Just how many sharks are out there doing this work remains unclear. “We don’t really have a good estimate of the population of the world’s sharks,” he said. But best estimates range from 1 billlion to 1.5 billion — and falling.

What good are sharks II?

Sharks are common quarry for sports fishermen, and a favored target for commercial fisheries. Shark skins have been used to make boots, handbags, wallets, and watch straps, according to the International Humane Society.

Other products include shark liver oil, said to be rich in nutrients and healing powers, and shark teeth are marketed as souvenirs and ornaments.

Shark meat is popular in some parts of the world, but researchers say that one of the greatest threats to the population is the practice of “finning,” in which a fin is sliced off, and the rest of the shark’s body is thrown back into the water.

The United States has outlawed finning, but among the countries that haven’t outlawed it are China, Japan, France, and, yes, Finland, according to the research institute. The U.S. Senate earlier this month passed a bill that would ban importing fins, and it awaits House action.

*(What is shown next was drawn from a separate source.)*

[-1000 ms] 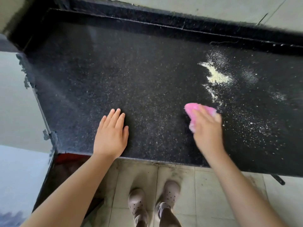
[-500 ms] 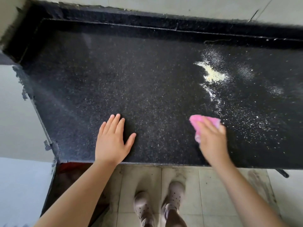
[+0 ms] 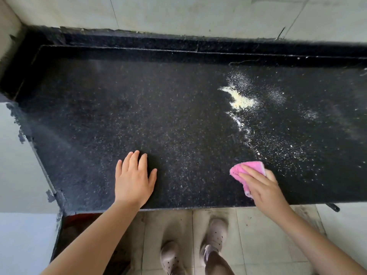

The fins are valuable: Shark-fin soup is considered a delicacy; however, being that the fin is the shark’s rudder and GPS system, shark specialists say that its removal is a death sentence, and sharks typically bleed to death or suffocate.

Biting back

When sharks do bite humans, it’s almost always a case of mistaken identity, say the Ocearch experts, and if sharks viewed humans as a delicacy, no one would be in the water and lifeguards would be out of work.

Right now the warm sea-surface temperatures probably would be to the liking of the average cold-blooded shark, said former National Weather Service marine specialist Jim Eberwine, now an emergency management official in Absecon.

On occasion, the Ocearch folks warn, sharks do come close to the shoreline, and because they don’t have hands, the only way they can taste-test is to take a bite.

If you see a shark in the water, Florida biologist and shark expert George Burgess recommends the obvious as Option 1: Get out if you can. If the shark comes close, hit it in the nose (easy for him to say). If the shark bites, poke the eyes or the gills on the side with your fingers (ditto).

But, yes, all things considered, we prefer Option 1.